Not sure how to go about removing stains from silk? You’re not alone. Sweat stains on silk items are particularly tricky (and a bit off-putting), but you don’t want to run to the dry cleaners for every little stain and spill – especially because they can set-in stains. You can also save a lot of money and keep your silk items looking their best by removing stains from silk at home.
Silk is a gorgeous indulgence. It also is one of the fabrics we get the most questions about at The Laundress, which is why we created an eco-friendly line of stain-fighting fabric care products like the Stain Solution and the Wash & Stain Bar. Together, these two powerful cleaning solutions can tackle sweat stains on silk and more, including wine, coffee, ink, dirt, makeup, oil and more.For more tips on removing stains from silk and home cleaning ideas, check out the Clean Talk Blog and keep reading for detailed silk washing, drying, and storing instructions.

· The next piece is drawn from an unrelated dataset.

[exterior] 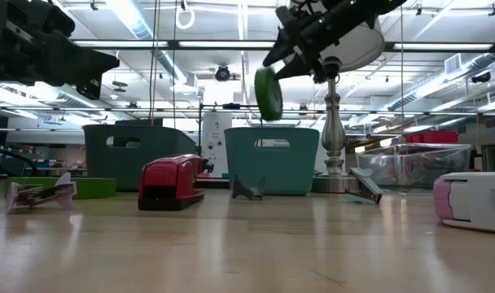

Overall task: Pick and place Stapler, Stapler remover, tape
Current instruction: Put the green tape into the green bin, then put the blue staple remover into the transparent bin

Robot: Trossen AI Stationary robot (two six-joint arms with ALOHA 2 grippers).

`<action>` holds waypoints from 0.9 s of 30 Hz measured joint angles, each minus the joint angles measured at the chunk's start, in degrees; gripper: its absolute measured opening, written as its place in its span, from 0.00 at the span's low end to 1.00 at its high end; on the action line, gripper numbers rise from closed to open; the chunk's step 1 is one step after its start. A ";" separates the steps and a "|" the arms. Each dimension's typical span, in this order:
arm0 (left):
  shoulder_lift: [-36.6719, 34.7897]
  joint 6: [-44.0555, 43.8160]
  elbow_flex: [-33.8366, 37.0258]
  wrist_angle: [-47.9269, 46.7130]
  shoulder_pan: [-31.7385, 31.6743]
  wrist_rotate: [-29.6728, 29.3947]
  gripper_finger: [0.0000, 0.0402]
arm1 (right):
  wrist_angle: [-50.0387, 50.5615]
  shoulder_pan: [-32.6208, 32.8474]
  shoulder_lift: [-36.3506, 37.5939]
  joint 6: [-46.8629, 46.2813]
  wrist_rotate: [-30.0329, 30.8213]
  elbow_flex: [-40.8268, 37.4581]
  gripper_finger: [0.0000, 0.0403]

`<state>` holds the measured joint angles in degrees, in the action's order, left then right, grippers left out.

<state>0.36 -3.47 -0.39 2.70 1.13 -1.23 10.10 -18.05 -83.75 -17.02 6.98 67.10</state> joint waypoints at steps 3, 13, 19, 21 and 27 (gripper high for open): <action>0.00 0.01 0.00 0.00 0.01 0.00 0.01 | 2.88 -0.21 -1.18 1.04 0.11 0.89 0.58; 0.00 0.01 -0.01 -0.08 -0.01 0.01 0.01 | 8.76 0.00 -6.09 1.04 -0.55 0.80 0.58; 0.00 -0.01 0.00 -0.04 -0.01 0.00 0.01 | 6.24 0.31 -3.46 1.60 -4.84 0.80 0.58; 0.00 0.01 -0.01 -0.05 -0.01 0.01 0.01 | 7.95 0.73 -1.77 1.66 -7.35 0.80 0.58; 0.00 0.01 0.00 -0.04 -0.01 0.00 0.01 | 22.07 5.18 3.32 5.27 -7.88 0.80 0.58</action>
<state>0.36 -3.46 -0.40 2.66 1.13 -1.23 32.17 -12.87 -80.43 -11.76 -0.90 67.90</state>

While silk is washable, the dyes are often not stable to wash. If color-blocked or printed, test for color bleeding to ensure best results.

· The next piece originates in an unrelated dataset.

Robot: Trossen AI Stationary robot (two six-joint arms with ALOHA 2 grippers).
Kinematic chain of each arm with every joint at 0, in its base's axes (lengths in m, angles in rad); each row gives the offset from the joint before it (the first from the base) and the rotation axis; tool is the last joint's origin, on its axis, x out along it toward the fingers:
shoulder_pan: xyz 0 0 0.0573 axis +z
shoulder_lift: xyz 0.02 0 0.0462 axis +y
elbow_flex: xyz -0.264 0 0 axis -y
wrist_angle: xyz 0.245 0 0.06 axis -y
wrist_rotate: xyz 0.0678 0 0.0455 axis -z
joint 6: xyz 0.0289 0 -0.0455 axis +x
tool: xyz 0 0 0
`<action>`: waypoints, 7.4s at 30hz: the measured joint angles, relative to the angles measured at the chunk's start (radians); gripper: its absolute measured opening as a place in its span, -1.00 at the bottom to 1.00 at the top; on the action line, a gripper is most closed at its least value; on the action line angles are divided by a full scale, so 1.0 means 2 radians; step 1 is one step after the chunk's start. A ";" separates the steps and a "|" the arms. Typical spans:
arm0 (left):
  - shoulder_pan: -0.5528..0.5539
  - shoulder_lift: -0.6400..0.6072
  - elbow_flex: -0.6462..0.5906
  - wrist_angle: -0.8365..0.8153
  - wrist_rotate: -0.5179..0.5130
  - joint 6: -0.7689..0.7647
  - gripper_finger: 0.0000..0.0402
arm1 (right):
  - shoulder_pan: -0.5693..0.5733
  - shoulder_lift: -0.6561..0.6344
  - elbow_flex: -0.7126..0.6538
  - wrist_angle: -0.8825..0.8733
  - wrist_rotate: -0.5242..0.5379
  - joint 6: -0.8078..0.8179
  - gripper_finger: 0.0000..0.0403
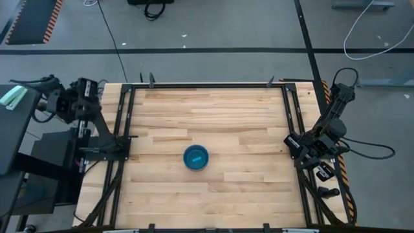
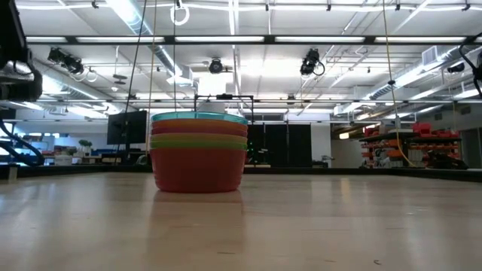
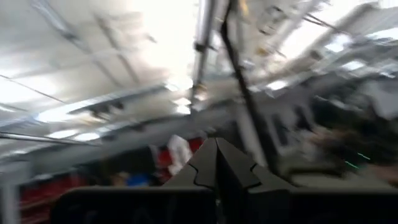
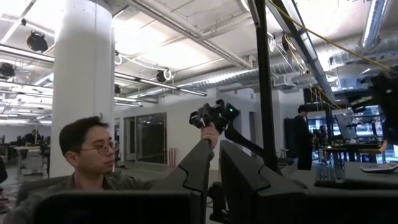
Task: Nest bowls inside each other
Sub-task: Return to Home Position
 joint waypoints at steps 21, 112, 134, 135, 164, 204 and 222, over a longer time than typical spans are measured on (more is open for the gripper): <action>-0.026 -0.035 0.017 -0.211 0.197 -0.197 -0.95 | 0.000 0.000 0.000 -0.018 0.000 0.003 -0.76; -0.029 -0.133 -0.302 -0.120 0.469 -0.437 -0.88 | 0.000 0.084 -0.112 0.111 -0.152 0.053 -0.76; -0.029 -0.133 -0.325 -0.089 0.469 -0.437 -0.88 | 0.000 0.212 -0.131 0.294 -0.157 0.043 -0.76; -0.029 -0.133 -0.325 -0.089 0.469 -0.437 -0.87 | 0.000 0.208 -0.141 0.304 -0.157 0.045 -0.76; -0.028 -0.133 -0.325 -0.136 0.450 -0.423 -0.82 | -0.001 0.073 -0.161 0.212 -0.163 0.054 -0.76; -0.028 -0.133 -0.325 -0.186 0.441 -0.398 -0.83 | -0.001 -0.224 -0.161 -0.078 -0.162 0.054 -0.76; -0.028 -0.133 -0.329 -0.183 0.441 -0.382 -0.82 | -0.002 -0.245 -0.161 -0.074 -0.162 0.059 -0.76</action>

Silk can also have finishes that may be removed with washing; for example, a smooth hand may become pebbled. Perform a water test to ensure best results.
Handwashing is always the best and safest method for washing silk.
To remove odor from a silk item, soak it lukewarm water mixed with a ¼ cup of Scented Vinegar prior to washing.
To wash silk add 2 capfuls or a squirt of Delicate Wash to a washbasin or sink filled with cool water. Submerge the item and gently agitate the water with your hands to evenly distribute soap. Soak for up to 30 minutes.
Rinse well by running cool water through the item until the water is no longer soapy.
Do not wring. Instead, press the water out of the item.
Lay the item flat in its natural shape on a drying rack or hang to dry. Do not put it in the dryer!
Most silk items will be wrinkled after laundering. We recommend steaming to remove wrinkles and rejuvenate the natural luster after washing.
If ironing, use the lowest temperature setting and iron on the wrong side of the fabric (with the garment inside out). A pressing cloth between the iron and item will be safest.
To freshen items between wearings, spritz with Delicate Spray.
A silk item such as a skirt or dress can be hung on a hanger; however, be mindful of clips because they can leave marks on the material.
Always store items clean.
We recommend storing in a breathable cotton Hanging Storage Bag to protect from pests, dust, and yellowing.
Storing in plastic encourages yellowing and can trap mildew-causing moisture, a prime environment for bugs.
All techniques are based on textile science. Not all garments perform and react as science would predict.